A coach plans to order new volleyballs and soccer balls.

To solve the problem of determining the feasible region for the number of volleyballs (x) and soccer balls (y) the coach can order, we will need to set up inequalities based on the information provided.

1. Cost Constraints:

   • The total cost of the volleyballs can be represented as \(20x\) (since each volleyball costs $20).
   • The total cost of the soccer balls can be represented as \(25y\) (since each soccer ball costs $25).
   • The coach can spend a maximum of $1,100, leading to the inequality: \[ 20x + 25y \leq 1100 \]

2. Quantity Constraints:

   • The coach plans to order at least 50 volleyballs and soccer balls in total. This gives us the inequality: \[ x + y \geq 50 \]

3. Non-negativity Constraints:

   • Since the number of volleyballs and soccer balls cannot be negative, we also have: \[ x \geq 0 \quad \text{and} \quad y \geq 0 \]

Graphing the Inequalities

Let's graph these inequalities to find the feasible region.

1. Graphing \(20x + 25y \leq 1100\):

   • To find the intercepts, set \(y = 0\): \[ 20x = 1100 \quad \Rightarrow \quad x = 55 \quad \text{(x-intercept)} \]
   • Set \(x = 0\): \[ 25y = 1100 \quad \Rightarrow \quad y = 44 \quad \text{(y-intercept)} \]
   • The line \(20x + 25y = 1100\) will have x-intercept (55, 0) and y-intercept (0, 44).

2. Graphing \(x + y \geq 50\):

   • To find the intercepts, set \(y = 0\): \[ x = 50 \quad \text{(x-intercept)} \]
   • Set \(x = 0\): \[ y = 50 \quad \text{(y-intercept)} \]
   • The line \(x + y = 50\) will have x-intercept (50, 0) and y-intercept (0, 50).

3. Non-negativity Constraints:

   • The feasible region will be in the first quadrant where \(x \geq 0\) and \(y \geq 0\).

Finding the Feasible Region

• The region satisfying both inequalities lies below the line \(20x + 25y = 1100\) and above or on the line \(x + y = 50\).
• The intersections of these lines will also need to be calculated to determine corner points that make up the feasible region.
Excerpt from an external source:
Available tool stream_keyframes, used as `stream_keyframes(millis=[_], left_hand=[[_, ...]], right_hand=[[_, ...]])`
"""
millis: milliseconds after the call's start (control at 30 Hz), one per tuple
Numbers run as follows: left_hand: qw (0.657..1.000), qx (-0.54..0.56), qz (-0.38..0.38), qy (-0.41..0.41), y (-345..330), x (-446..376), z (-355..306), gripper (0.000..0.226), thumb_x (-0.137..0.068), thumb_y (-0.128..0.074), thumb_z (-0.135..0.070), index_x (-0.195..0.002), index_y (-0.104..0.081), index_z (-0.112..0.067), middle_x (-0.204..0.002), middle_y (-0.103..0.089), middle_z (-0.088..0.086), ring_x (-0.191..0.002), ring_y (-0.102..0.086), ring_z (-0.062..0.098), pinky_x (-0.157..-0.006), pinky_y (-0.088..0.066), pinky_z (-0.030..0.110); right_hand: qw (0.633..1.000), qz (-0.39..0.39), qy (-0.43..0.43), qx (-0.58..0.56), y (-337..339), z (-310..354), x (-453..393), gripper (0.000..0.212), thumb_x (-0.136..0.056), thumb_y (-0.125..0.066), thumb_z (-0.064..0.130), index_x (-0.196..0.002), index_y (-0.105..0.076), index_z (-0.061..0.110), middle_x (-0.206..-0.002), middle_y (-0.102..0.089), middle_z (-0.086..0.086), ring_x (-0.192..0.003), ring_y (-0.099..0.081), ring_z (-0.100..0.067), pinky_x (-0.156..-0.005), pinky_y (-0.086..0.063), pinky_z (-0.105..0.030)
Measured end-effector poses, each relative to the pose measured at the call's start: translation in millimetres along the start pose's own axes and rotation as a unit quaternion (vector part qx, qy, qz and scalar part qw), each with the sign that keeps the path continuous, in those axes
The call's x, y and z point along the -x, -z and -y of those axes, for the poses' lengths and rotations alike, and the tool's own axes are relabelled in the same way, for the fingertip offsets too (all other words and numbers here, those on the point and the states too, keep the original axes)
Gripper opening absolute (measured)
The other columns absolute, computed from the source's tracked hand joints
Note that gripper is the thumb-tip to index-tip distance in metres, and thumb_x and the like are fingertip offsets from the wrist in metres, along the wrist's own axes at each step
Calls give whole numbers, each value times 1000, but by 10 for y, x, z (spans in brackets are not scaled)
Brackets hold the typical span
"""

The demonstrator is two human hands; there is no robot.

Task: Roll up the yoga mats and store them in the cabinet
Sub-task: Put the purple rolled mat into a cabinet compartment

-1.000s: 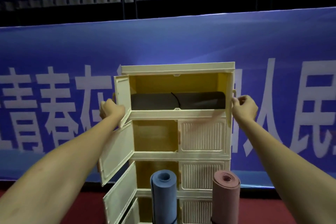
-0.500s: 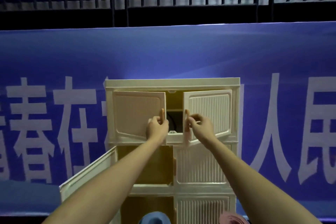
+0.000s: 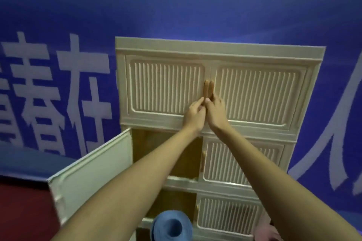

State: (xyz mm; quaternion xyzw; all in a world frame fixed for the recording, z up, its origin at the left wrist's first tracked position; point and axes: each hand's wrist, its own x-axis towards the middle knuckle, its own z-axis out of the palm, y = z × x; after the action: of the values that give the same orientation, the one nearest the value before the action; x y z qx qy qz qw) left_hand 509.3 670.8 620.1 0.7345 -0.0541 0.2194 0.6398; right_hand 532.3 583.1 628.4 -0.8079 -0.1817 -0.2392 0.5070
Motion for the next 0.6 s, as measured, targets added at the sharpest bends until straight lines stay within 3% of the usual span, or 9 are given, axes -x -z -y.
stream_keyframes(millis=[100, 167, 233, 300, 400, 467, 500, 567, 600], left_hand=[[992, 113, -21, 47, 151, 592, 146, 23, -97, -54, -29, -100, -74, -17, -106, -74, 11, -103, -68, 26, -97, -55, 42], [979, 164, -100, 70, 402, 1252, 365, 21, -100, -55, -21, -92, -72, -13, -91, -72, 9, -89, -65, 18, -81, -51, 32], [964, 155, -195, 97, 717, 2095, 808, 22, -102, -52, -22, -86, -67, -18, -81, -68, -1, -80, -63, 11, -73, -49, 27], [939, 141, -281, 138, 1060, 3006, 1283, 21, -99, -51, -23, -91, -69, -15, -80, -70, -7, -79, -65, 7, -75, -51, 29], [879, 157, -367, 260, 1628, 4223, 1943, 43, -106, -40, -6, -75, -70, -10, -62, -68, -9, -71, -61, 5, -67, -49, 17], [889, -23, -316, 330, 2024, 4880, 2478, 43, -105, -41, -1, -77, -70, -15, -55, -66, -12, -65, -60, 3, -60, -47, 17], [893, -85, -280, 342, 2177, 5120, 2711, 33, -101, -49, -10, -78, -68, -24, -61, -69, -12, -64, -61, 1, -63, -51, 25], [882, -206, -166, 390, 2409, 5454, 3199, 17, -84, -52, -30, -75, -66, -32, -75, -72, -7, -73, -66, 14, -72, -54, 37], [871, -249, -110, 408, 2500, 5570, 3403, 15, -78, -51, -34, -75, -65, -29, -80, -73, -5, -79, -67, 19, -76, -54, 39]], right_hand=[[994, -27, -82, -64, -219, 180, 556, 47, -102, -45, 31, -143, -46, 8, -138, -54, -16, -128, -52, -30, -111, -40, -45], [995, 17, -89, -51, -484, 300, 1222, 39, -101, -50, 28, -136, -52, 10, -129, -61, -11, -121, -56, -25, -107, -43, -41], [992, 108, -47, -53, -774, 399, 2052, 31, -98, -55, 30, -120, -63, 11, -114, -66, -5, -107, -60, -16, -96, -46, -31], [966, 254, 6, -56, -1090, 454, 2898, 27, -92, -56, 35, -102, -69, 14, -97, -69, 3, -91, -60, -8, -83, -45, -22], [886, 463, 28, -16, -1705, 384, 4030, 35, -90, -51, 39, -85, -70, 11, -87, -69, -4, -82, -58, -11, -78, -42, -30], [847, 531, 2, 11, -2100, 168, 4619, 36, -93, -50, 41, -86, -70, 12, -91, -68, -7, -87, -58, -14, -82, -43, -34], [842, 538, -44, 25, -2259, 12, 4847, 34, -93, -50, 43, -87, -69, 16, -95, -67, -6, -92, -59, -17, -85, -44, -35], [831, 531, -145, 80, -2482, -463, 5199, 34, -96, -47, 43, -93, -69, 17, -104, -66, -7, -101, -60, -23, -92, -46, -37], [800, 555, -185, 131, -2548, -685, 5335, 37, -101, -45, 37, -106, -70, 10, -115, -66, -13, -110, -60, -27, -98, -45, -39]])
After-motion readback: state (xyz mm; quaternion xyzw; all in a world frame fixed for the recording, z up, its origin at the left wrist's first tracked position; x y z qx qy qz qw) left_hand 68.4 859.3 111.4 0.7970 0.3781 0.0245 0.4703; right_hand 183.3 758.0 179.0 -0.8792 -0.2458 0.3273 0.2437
Finding Intersection Points

1. Set the equations equal to find the intersection:
   • From the equations: \[ 20x + 25y = 1100 \] \[ x + y = 50 \quad \Rightarrow \quad y = 50 - x \]
   • Substitute \(y\) in the first equation: \[ 20x + 25(50 - x) = 1100 \] \[ 20x + 1250 - 25x = 1100 \] \[ -5x + 1250 = 1100 \quad \Rightarrow \quad -5x = -150 \quad \Rightarrow \quad x = 30 \]
   • Substitute \(x = 30\) back into \(y = 50 - x\): \[ y = 50 - 30 = 20 \]
   • So, the intersection point is \((30, 20)\).

Summary

Thus, the feasible region is defined by the points where:

• The line \(20x + 25y = 1100\) intersects the axes.
• The line \(x + y = 50\) intersects the axes.
• And other points in the first quadrant.

You can now mark the points (0, 44), (55, 0), (50, 0), (0, 50), and (30, 20) on a graph, and the area that satisfies all inequalities is the feasible region where the coach can choose how many volleyballs and soccer balls to order within budget and quantity limits.